- Theatrical release poster
- Directed by: Christopher Guest
- Written by: Christopher Guest Michael Varhol Michael McKean
- Produced by: William E. McEuen Michael Varhol Richard Gilbert Abramson
- Starring: Kevin Bacon; Emily Longstreth; J. T. Walsh; Jennifer Jason Leigh;
- Cinematography: Jeff Jur
- Edited by: Martin Nicholson
- Music by: David Nichtern
- Production company: Aspen Film Society
- Distributed by: Columbia Pictures
- Release date: September 15, 1989;
- Running time: 100 minutes
- Country: United States
- Language: English
- Budget: $5 million
- Box office: $117,463

= The Big Picture (1989 film) =

1989 film by Christopher Guest

The Big Picture is a 1989 American comedy film starring Kevin Bacon and directed by Christopher Guest in his directorial debut.

==Plot==
Film student and aspiring writer/director Nick Chapman, an Ohio native, finds himself the winner of a prestigious student film contest in LA. Overnight, Hollywood VIPs want to make deals with Nick. He settles on a quirky agent (Martin Short) to represent him and signs a deal with a major film studio to make his dream movie.

Nick finds the Hollywood studio "process" distasteful and is forced to make many creative compromises like adding a pop music soundtrack and aging down the middle-aged characters to college age. He strikes a deal and uses his newfound money and fame to lease a flashy sportscar and make new Hollywood friends. Nick blows off a lunch meeting with his film school friend Emmet (Michael McKean) and distances himself from his girlfriend, Susan (Emily Longstreth).

A new studio head cancels his film project and Nick is left in the lurch. Unable to strike any new film deals, college-educated Nick is reduced to unskilled positions like moving man, telemarketer, and message delivery man. His life is re-enacted in film parts.

Nick reunites with arty film school classmate Lydia (Jennifer Jason Leigh) and meets her next-door neighbors, an aspiring rock band in search of a director for their music video. Nick volunteers to shoot the video and it finds unexpected success on the charts. Nick's agent is flooded with interested calls as studio heads send movie and TV scripts for him. A humbled and repentant Nick reunites with Susan. He begins shooting his film as intended, in a winter cabin with middle-aged actors, with Emmet, Susan, and his parents at his side.

==Cast==

In addition, Martin Short has a significant uncredited role as Neil Sussman, Chapman's agent, appearing multiple times, with plot developments.

The film features numerous, cameo, "Special Appearances":

==Release==
The film was greenlit by David Puttnam, president of Columbia Pictures, who was ousted two weeks after production began.

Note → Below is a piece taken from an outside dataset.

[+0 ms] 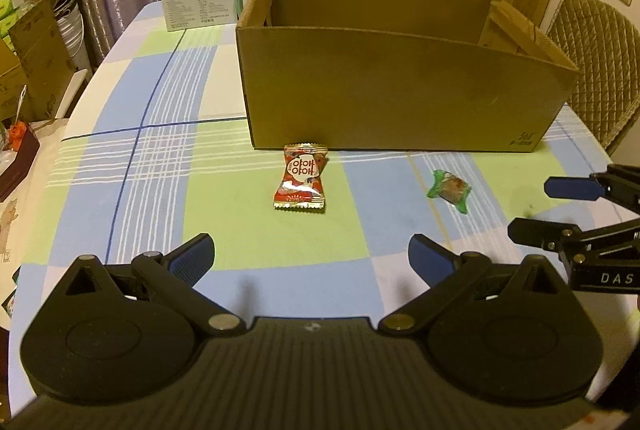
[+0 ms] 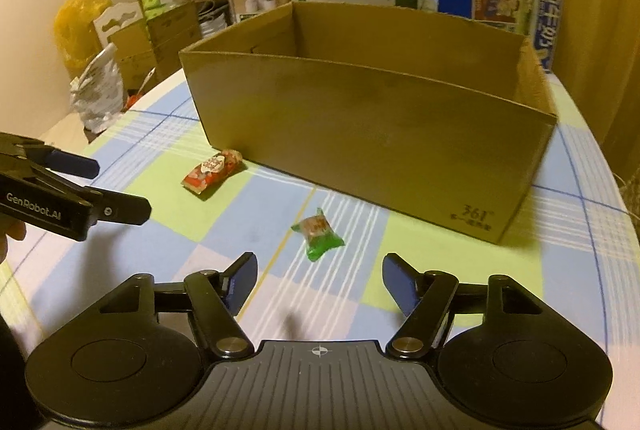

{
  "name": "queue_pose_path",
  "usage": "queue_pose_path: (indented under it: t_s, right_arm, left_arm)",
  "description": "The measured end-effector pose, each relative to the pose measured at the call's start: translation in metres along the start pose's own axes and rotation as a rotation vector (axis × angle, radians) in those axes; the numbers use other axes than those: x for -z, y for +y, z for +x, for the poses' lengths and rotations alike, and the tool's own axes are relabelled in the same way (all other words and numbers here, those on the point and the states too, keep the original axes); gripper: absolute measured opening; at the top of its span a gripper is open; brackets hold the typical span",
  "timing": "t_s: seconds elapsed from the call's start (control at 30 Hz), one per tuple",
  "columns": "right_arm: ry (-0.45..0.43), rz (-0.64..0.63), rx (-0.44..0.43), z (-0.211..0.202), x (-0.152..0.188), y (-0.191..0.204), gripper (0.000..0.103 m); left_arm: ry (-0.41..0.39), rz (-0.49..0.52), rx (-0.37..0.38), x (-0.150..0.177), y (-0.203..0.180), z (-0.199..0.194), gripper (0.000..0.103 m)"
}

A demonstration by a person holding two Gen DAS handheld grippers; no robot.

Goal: Organize objects
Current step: 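Grasp the green candy with the right tool while the left tool grasps the red candy packet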

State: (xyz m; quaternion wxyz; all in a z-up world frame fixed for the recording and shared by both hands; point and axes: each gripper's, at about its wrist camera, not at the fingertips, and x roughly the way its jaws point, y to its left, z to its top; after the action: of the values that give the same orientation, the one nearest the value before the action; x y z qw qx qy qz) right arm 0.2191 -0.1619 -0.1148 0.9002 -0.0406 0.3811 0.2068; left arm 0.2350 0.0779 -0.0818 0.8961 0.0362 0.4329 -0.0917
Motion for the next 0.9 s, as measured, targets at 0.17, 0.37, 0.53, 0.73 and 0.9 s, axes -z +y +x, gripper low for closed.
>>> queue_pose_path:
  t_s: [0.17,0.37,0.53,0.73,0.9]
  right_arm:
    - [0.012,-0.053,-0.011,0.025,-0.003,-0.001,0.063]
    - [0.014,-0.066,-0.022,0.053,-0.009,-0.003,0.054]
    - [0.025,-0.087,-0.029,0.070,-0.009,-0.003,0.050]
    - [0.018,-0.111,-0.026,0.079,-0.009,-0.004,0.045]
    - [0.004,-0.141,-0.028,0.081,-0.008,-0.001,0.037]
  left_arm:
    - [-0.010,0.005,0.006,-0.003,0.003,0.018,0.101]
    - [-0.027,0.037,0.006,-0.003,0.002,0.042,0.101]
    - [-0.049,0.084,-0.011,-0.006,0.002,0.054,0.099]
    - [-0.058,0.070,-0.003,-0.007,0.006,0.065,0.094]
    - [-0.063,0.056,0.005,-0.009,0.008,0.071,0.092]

According to Guest, the subsequent regime at the studio was unable to figure out what could be done with the film, as many executives at the studio didn't like the film because they felt like they were being brutally satirized in it. Columbia quietly gave The Big Picture a limited theatrical release (despite opening to positive reviews) before sending it to video.

==Reception==
 Metacritic, which uses a weighted average, assigned the a score of 64 out of 100, based on 8 critics, indicating "generally favorable" reviews.

When the film was first released, Siskel & Ebert gave it a rating of "two thumbs down" on their show At the Movies, with both men criticizing it for its fantasy sequences, cliched plotting, and allegedly unrealistic caricatures of Hollywood insiders. Ironically, during his RogerEbert.com review of the later Christopher Guest film For Your Consideration, film critic Jim Emerson would instead describe The Big Picture as "the definitive and most uncannily incisive satire of modern indie-Hollywood".